By MICK WHITWORTH
Speciality food producers in Wales are being encouraged to collaborate with distributors and fellow suppliers to improve supply links with the rest of the UK – and particularly the lucrative London market.
David Edwards (pictured) of Total Food Marketing – Menter a Busnes, which provides business mentoring as part of the Welsh Government’s Trade Development Programme for SMEs, told FFD: “We’re at the very early stages of piloting a fine food consolidation service to help Welsh producers become more attractive to customers across the border.”
Edwards said more English retailers would buy from smaller Welsh producers if they could do so on a one-invoice, one-delivery basis, similar to the services provided from the West Midlands by Heart Distribution and Heart of England Fine Foods.
“At the Speciality & Fine Food Fair [at Olympia in September] retailers were saying, ‘We like this, this and this, but we don’t want to have to deal with three different producers. Is there anyone that can pull it all together?’”
He stressed there was no question of the Welsh Government becoming involved in distribution. Its role was to “help producers collaborate, where possible, in finding more efficient ways of working and in some cases help to facilitate introductions to service providers”.
Delivery has long been an issue for Welsh rural producers looking to ‘export’ to the rest of the UK. “Retailers will say, ‘I’d like three cases of this’, but then you add on the cost of delivery and it becomes more of a challenge.”
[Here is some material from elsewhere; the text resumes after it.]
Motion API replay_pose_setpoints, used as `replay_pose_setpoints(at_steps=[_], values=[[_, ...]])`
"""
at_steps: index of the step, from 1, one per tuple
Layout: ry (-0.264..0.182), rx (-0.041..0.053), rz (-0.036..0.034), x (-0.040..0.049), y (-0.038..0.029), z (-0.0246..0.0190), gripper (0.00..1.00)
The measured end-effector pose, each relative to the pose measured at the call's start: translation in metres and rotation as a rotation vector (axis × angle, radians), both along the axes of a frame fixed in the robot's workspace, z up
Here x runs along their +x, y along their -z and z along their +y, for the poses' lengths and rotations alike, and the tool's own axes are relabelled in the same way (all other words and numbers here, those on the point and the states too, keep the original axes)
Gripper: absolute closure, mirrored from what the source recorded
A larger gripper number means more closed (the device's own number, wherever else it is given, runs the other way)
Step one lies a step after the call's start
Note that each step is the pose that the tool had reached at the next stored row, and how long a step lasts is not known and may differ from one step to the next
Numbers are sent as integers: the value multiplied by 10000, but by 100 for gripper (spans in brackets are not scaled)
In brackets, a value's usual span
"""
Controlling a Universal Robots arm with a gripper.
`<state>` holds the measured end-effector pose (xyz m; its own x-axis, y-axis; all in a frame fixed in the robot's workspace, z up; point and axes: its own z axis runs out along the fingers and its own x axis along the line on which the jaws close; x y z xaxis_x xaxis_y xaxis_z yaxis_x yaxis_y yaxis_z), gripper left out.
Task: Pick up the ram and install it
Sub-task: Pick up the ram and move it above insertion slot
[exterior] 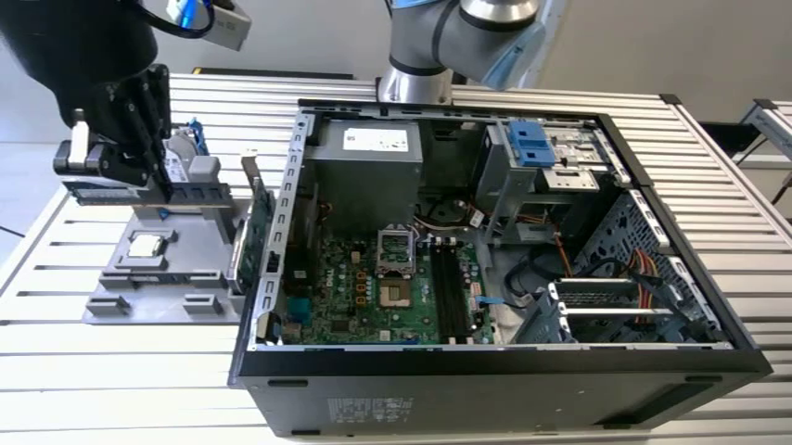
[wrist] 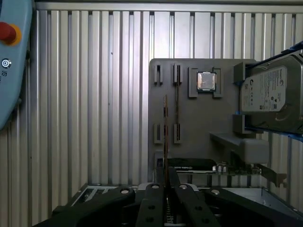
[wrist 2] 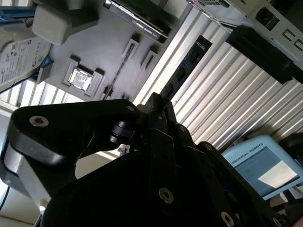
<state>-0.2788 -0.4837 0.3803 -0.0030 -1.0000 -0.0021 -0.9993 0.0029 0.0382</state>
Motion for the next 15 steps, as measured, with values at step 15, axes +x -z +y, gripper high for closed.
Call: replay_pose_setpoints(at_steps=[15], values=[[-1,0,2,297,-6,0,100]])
Edwards was speaking to FFD at the Welsh Government’s new central London offices, where the media were introduced to some of the niche Welsh brands currently selling in London, including charcuterie maker Trealy Farm and fledgling patés and smoked foods business Cnwd (prononouced “C’nood”). Tom Harding of London-based cheesemonger Mootown, who handles several Welsh artisan cheeses, was also at the event.